Counting Down with You(114)



“Ammu...”

“Don’t ‘Ammu’ me,” she says to Baba. “Tell me you understand. If for some reason you don’t understand, I’ll pack my bags and come home with you and Farah so you can also live with a parent that shames you for your choices. Is that what you want? I can start packing now.”

“Ya Allah, Ammu,” my dad says, scrubbing a hand over his face. “No, you don’t have to do that.”

Dadu shakes her head. “Then ask Myra what she wants. Ask her and listen to her.”

My mom frowns deeply but doesn’t raise another argument. My dad looks exhausted. I know how much he values Dadu’s opinion. Maybe even more than he values my mother’s. It’s clear this denouncement is weighing on him. “What do you want, Myra?”

Stay as strong as you can. Ace’s words echo in my head.

I swallow the fear coating my throat. I can do this. I have to do this. My future is at stake. “I want to study English. I love reading about new worlds, and I love writing about them even more. It’s all I’ve ever dreamed about. English is everything to me.” I suck in a deep breath. “And I want to go to Columbia. Their program is incredible, and it’s an Ivy League school, and I know I would do amazing there. It’s the right choice for me and I can prove it. I have graphs, analyses, whatever you want. Just give me a chance.”

My parents are quiet as they stare at us and Dadu squeezes my shoulder again. My stomach swoops uncertainly as the silence stretches.

Ten. Nine. Eight. Seven. Six. Five. Four. Three. Two. One.

“Please let me have this,” I say, my voice breaking. Please. “I promise you won’t regret it.”

“Okay.” The word comes out painstakingly from my dad’s lips. “You can study English.”

Okay.

Okay.

Okayokayokay.

My mouth falls open and no words come out. Dadu steps in for me. “And you will cast no judgment on her for this decision. If I hear or see you doing something of that manner, you’re going to wish it was me who died instead of your Abbu. Not that he would approve of any of this, either.”

“Ammu,” Baba says, aghast. “Don’t talk like that.”

“I’m being serious,” she says, sitting down across from me and sipping her chai. “It’s settled then. In the fall, Myra will apply to Columbia to study English and you will support her wholeheartedly.”

My heart is racing. Is this real? Can this be real? Did we do it? Did I do it?

All the heaviness weighing on my heart is slowly lifting like a strange fog. The world looks clearer, sharper.

Both my parents seem resigned. “Okay.”

As one, they rise and leave the room, shutting the door behind them. I blink after them in disbelief. “Am I dreaming?”

“No, Myra,” Dadu says, reaching over to squeeze my hand. I turn my attention back to her. My eyes feel like they’re about to bulge out of my head. “This is real life. You did it and I’m so proud of you for being brave. Please tell me if there are any issues. I’ll handle them, okay? I won’t let this family fall apart. You will have your happiness.”

“Dadu,” I say, my voice choked. I don’t bother to stop the tears this time. “Thank you. Thank you, thank you, thank you.”

I lunge across the table and wrap my arms around her bony shoulders, squeezing as tightly as I can.

“Oh, Myra,” she says softly, hugging me back. “Don’t thank me. You did this. I simply helped.”

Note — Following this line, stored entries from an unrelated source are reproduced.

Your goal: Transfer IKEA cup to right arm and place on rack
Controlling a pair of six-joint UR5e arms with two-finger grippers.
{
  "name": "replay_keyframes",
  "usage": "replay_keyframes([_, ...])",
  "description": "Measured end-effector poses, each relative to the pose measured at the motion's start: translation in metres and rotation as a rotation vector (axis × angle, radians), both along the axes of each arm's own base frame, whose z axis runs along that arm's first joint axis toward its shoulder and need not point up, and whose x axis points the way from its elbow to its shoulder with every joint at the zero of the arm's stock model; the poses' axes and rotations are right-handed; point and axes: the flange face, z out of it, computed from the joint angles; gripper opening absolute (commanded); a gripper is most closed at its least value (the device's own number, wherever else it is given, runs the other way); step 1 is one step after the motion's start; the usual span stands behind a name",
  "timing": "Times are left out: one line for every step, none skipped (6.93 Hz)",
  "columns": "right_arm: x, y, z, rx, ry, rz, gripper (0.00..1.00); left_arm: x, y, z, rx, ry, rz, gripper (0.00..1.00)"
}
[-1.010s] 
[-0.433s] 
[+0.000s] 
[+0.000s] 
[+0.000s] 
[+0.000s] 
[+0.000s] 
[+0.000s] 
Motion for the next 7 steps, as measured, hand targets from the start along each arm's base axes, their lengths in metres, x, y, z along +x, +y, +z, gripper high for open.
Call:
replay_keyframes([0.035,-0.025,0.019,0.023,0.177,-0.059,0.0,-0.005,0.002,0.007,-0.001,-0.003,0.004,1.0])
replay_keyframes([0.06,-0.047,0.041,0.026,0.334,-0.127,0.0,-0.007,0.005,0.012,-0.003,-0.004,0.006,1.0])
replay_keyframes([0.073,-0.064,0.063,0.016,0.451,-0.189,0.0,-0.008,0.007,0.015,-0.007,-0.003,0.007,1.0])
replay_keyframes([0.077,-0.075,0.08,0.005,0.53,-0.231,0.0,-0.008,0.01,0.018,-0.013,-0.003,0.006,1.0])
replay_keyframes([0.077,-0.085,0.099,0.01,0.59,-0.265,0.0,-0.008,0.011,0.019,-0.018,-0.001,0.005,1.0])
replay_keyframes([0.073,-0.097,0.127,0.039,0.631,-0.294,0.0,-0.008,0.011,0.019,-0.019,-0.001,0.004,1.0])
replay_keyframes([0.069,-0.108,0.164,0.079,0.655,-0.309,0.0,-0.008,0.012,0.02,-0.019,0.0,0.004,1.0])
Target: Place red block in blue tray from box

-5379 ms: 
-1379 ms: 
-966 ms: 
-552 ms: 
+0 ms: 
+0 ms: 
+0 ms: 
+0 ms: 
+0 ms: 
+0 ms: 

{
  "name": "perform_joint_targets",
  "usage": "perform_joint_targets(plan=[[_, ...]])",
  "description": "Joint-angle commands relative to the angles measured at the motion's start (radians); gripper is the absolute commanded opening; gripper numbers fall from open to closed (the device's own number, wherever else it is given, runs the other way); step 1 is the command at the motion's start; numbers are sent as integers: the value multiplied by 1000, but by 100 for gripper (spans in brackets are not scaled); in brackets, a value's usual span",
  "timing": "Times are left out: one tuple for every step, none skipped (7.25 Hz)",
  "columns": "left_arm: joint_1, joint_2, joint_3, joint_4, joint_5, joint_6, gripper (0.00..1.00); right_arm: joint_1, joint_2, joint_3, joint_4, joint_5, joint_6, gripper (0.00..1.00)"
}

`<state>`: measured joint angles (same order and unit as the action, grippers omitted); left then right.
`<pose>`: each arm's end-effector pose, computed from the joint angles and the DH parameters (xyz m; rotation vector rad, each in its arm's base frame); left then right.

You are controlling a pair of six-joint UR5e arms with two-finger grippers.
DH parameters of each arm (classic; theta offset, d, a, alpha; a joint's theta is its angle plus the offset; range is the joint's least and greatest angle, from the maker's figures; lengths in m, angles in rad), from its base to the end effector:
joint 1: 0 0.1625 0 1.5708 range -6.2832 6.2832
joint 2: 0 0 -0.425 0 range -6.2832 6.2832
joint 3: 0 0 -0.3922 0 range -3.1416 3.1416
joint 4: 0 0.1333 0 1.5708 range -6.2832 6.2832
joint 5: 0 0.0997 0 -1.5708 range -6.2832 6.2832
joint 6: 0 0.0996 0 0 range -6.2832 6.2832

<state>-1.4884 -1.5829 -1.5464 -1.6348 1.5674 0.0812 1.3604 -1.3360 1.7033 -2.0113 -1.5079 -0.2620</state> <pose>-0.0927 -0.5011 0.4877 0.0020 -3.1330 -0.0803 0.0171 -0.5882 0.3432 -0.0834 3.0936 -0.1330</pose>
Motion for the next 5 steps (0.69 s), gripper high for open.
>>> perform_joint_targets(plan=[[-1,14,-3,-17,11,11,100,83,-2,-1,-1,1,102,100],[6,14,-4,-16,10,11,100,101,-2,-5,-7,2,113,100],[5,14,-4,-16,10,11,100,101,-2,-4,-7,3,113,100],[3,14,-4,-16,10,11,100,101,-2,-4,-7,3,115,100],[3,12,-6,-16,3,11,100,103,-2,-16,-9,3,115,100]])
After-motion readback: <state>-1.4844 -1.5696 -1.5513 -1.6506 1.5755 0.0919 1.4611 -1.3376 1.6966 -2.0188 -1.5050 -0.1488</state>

When I pull back, tears still streaming down my face, she gestures to my eyes with a small smile on her face. “The light is returning. Mashallah, Myra. Your Dada would be so proud, too. Maybe there’s hope for our family, after all.”

I exhale in such painful relief, it hurts. “I think you’re right, Dadu.”



53


T-PLUS 14 DAYS

My house is silent.

There’s an awkwardness in the air. I don’t think either of my parents are mad at me. They’re definitely irritated, but it seems directed more toward my grandma than me.

Samir comes to my room and gives me a quick hug, mumbling how happy he is for me. “I never did that,” he says a second later and walks out, which I should have expected.

Yet I can’t stop smiling afterward.

Sunday night, I slip a packet of research I did on Columbia’s English program under their door. Later, I hear my parents arguing with Dadu on the phone. I have to light two candles to stay calm enough to listen. The conversation starts loud but ends quietly. When my dad comes out of their room, he looks even more resigned than before.

“We’ll start looking at the best colleges for English in the summer. We saw your research, and the English program at Columbia looks decent, but you need to have backup options if it doesn’t work out,” Baba says on his way to the bathroom, and I gape at him. He doesn’t notice, already closing the door, but I can’t even process the words.

I did it. Things worked out somehow, and I can—I can have the future I want.

And I can have my parents, too.

That’s all I ever wanted.

One day, I know we’re going to fight over my general lack of freedom, and we’re definitely going to fight about Ace. But I have to believe those fights will be worth it.